Il Cane

Diffida di chi non è cresciuto con un cane!


Prima di tutto… cane = Pastore Tedesco. Il Pastore Tedesco è “il cane” per eccellenza.

Quando mi trovo di fronte a scene ripugnanti di abuso e di violenza sugli animali (non solo cani) mi vergogno di appartenere alla razza “umana”. E’ una vergogna non solo che l’uomo possa arrivare a trattare gli animali in malo modo ma è ancora di più una vergogna, a livello governativo, non punire severamente chi compie certi atti verso i cani e gli animali in genere.

Forse non riuscirò mai ad avere voce in merito a punizioni per chi maltratta gli animali, ma di sicuro posso fare qualcosa per dare una vita dignitosa ai cani (e perchè no anche ad altre razze animali), con l’aiuto di qualche volontario che, come me, ama i cani vuole fare qualcosa per loro: www.tuscanjewels.com/tjwp/canili

Considero il cane un elemento della famiglia, non solo un compagno di giochi o di giornate all’aperto.

Il mio primo cane, avevo 4 o 5 anni,  si chiamava Lola, un cockerino nero. I miei genitori lo diedero via perchè io avevo paura. Ancora oggi, a 40 anni, mi sento in colpa.

Il mio secondo cane l’ho avuto quando avevo 10 anni. Un cocker incrociato con un setter rosso. Tobia. Morto colpito alla testa da una Vespa (Piaggio) davani ai miei occhi ed a quegli di mia sorella.

Poi, a 18 anni, ho avuto Hago, splendido esemplare di Pastore Tedesco di 40 chili. (foto sotto)

hago

Hago era il sogno diventato realtà. Ecco perchè…

Ho sempre sognato il Pastore Tedesco, innamorato com’ero di Rin-Tin-Tin.

Un giorno, avevo circa 10 anni) chiesi un pastore tedesco ai miei genitori dicendo che poi lo avrei voluto addestrare. Uno di loro, non ricordo chi, mi disse “Lo sai che una volta addestrato poi la polizia te lo prenderebbe per fargli fare il cane polizziotto?” – La cosa mi provocò uno shock tale che non nominai più il pastore tedesco per gli anni seguenti. Sarei impazzito dal dolore.

Un giorno però mio padre decise di prendere Hago da un suo amico con una femmina che aveva partorito 7 cuccioli. Era il più grosso.

Hago è cresciuto con me. E’ morto all’età di 12 anni. Io ero a New York, in casa mia nel letto, quando mi chiamarono per darmi la notizia. No comment!

Due anni dopo prendemmo un suo fratello (stessi genitori altra cucciolata). Rey. Si attaccò ad Hago e faceva tutto quello che faceva lui. Non ci u bisogno di insegnargli niente perchè tanto seguiva sempre suo fratello.

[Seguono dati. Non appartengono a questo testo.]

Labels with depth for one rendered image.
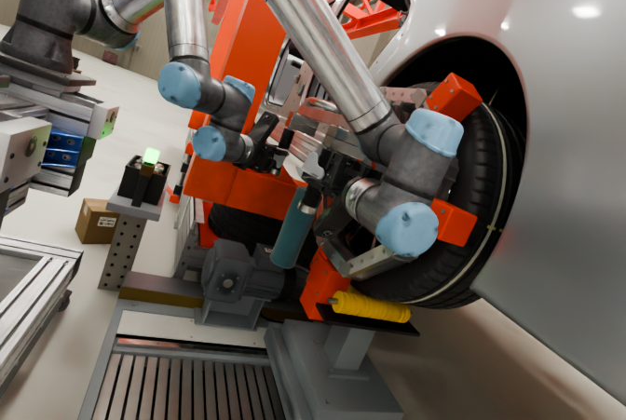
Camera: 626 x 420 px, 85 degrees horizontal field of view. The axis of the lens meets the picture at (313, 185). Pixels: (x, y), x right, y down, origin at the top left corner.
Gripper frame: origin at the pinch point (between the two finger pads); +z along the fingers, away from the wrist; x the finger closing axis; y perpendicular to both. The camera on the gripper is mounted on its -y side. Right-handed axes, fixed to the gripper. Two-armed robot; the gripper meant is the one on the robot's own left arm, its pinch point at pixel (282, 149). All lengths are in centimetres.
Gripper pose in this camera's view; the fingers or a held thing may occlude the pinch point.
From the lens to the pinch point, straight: 107.8
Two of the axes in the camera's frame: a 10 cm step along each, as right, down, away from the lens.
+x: 8.4, 4.0, -3.6
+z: 3.9, 0.0, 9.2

Poi arrivò la Cora. Volevo allevare Pastori Tedeschi. La prendemmo a 7 mesi dall’allevamento Sgroi di Pisa. Era stata cresciuta male e nonostante fosse stata buonissima, ha sempre avuto paura della gente e si teneva sempre a distanza, anche a casa.

Poi la prima cucciolata fra Hago e la Cora. Uno dei cuccioli torno a casa in quanto il suo nuovo proprietario non lo voleva più La Zara, piccola ed a pelo lungo. Innamorata di mia sorella.

Poi decisi di prendere la Shila all’ allevamento Della Rena Nera di Como. Semplicemente plendida! La Zara era gelosa e dava sempre noia alla Shila, la quale una volta cresciuta si ricordò dei “bei tempi passati” ricordata e la “conciò per le feste” per 3 o 4 volte. La Shila morì giovane per un tumore allo stomaco.

Tutti, Hago, Rey, la Cora e la Zara morirono uno dopo l’altro, da vecchi.

Nel 2004, quando vivevo in Olanda, presi Yago.